Una vez Imer machado pidió la pelota y alzó los brazos, comenzaron a escucharse en occidental y oriental algunos destellos verdolagas de hinchas camuflados que no quisieron perderse la gloria. Ya nadie los retiraba del estadio, habían burlado todo tipo de controles para estar con su equipo, así su elenco no se diera cuenta. Son las actuaciones que provoca este Atlético Nacional grande, inmenso, que luce en sus colores el brillo de una gigante afición que lo persigue por todos lados y no se detiene con ningún inconveniente. El frío cemento de El Campín se apoderaba de la óptica, y parecía hasta extraño que en la cancha hubiera una fiesta. Llegaron las fotos del campeón, la fiesta en el vestuario, los abrazos, la salida al aeropuerto y la llegada a Rionegro. El momento en que empezó otra historia. Similar a la del apoyo antes de partir, diferente porque ya no era un pedido sino un agradecimiento. Aquellas motos, vehículos y buses entre La Rondalla y el aeropuerto que dieron imágenes espectaculares. Aquellos hinchas montados en los colectivos despidiendo a su equipo ya no estaban, seguramente estaban otros que no permitían que el bus de Atlético Nacional avanzara a más de un kilómetro por hora. Aplausos, cánticos, color, fiesta. Es lo que produce el equipo Verdolaga.
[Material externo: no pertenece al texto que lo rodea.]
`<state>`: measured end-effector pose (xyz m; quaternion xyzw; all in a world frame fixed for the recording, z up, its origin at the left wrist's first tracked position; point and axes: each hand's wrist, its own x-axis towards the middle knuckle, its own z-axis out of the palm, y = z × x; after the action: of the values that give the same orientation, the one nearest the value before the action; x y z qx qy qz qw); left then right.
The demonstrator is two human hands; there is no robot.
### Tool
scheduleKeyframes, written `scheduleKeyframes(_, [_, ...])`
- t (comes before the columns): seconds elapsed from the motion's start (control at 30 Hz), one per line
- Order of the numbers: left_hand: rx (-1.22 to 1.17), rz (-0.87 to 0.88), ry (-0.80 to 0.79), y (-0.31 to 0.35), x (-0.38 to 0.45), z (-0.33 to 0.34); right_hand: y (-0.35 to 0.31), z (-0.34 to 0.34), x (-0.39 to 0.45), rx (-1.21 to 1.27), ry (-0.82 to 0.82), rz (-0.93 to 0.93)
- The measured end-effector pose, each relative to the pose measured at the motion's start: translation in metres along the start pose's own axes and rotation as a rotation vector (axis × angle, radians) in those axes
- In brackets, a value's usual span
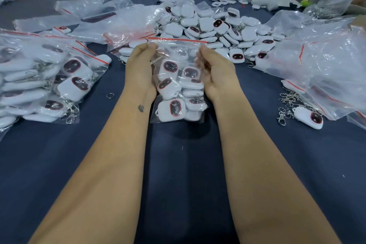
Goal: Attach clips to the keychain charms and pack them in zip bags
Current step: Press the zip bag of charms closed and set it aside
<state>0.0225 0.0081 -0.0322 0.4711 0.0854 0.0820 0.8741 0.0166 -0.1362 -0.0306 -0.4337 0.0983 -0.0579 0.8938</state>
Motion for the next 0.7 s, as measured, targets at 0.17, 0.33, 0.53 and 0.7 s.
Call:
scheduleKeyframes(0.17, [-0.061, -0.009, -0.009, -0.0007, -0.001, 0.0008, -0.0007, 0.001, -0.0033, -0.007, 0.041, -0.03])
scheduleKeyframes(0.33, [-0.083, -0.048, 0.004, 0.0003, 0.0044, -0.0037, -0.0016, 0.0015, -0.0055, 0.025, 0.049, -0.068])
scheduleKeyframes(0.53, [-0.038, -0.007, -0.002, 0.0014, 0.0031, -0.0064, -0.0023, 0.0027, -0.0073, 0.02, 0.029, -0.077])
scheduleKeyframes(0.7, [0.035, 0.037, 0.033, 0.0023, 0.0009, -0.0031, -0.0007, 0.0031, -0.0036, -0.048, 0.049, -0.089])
El bus del campeón colombiano necesitó dos horas para avanzar 500 metros y poder salir del aeropuerto e internarse en la autopista hacia Medellín donde increíblemente (mentiras, para este pueblo está demostrado que no hay increíbles), lo esperaban más de diez hinchas al lado del estadio a las cuatro de la mañana. El recibimiento fue apoteósico. 10 mil próceres verdolagas vitorearon a su equipo recordando la gesta capitalina. La noche en que Juan Carlos Osorio dejó su impronta, ratificó su modelo y pateó el tablero de las tradiciones, refrescándonos una revolución futbolística propia de los distintos, de los diferentes, de los adelantados. Porque pensó la final en 180 minutos, no partido tras partido. Por eso el día que Wilson Gutiérrez en Bogotá quiso ofenderlo, él le llevaba cuatro días de ventaja de haber pensado la final. En El Campín, vimos el compromiso que Wilson Gutiérrez no supo jugar. Suficiente para pensar en que, en los próximos meses, la directiva no revisará el proyecto Osorio. El alba acompañaba la salida del bus verde hacia la sede. Allí viajaban los futbolistas campeones y los trofeos para las vitrinas. No importaba el cansancio, ni el poco sueño. Quedaban para siempre los momentos memorables en que los hinchas le habían puesto altivez a la conquista. Y la felicidad eterna de cada aficionado de irse a su hogar pensando seriamente en la gratitud que le debe a sus colores por el solo hecho de que Nacional siempre aparece, cuando existe una oportunidad como la de Bogotá.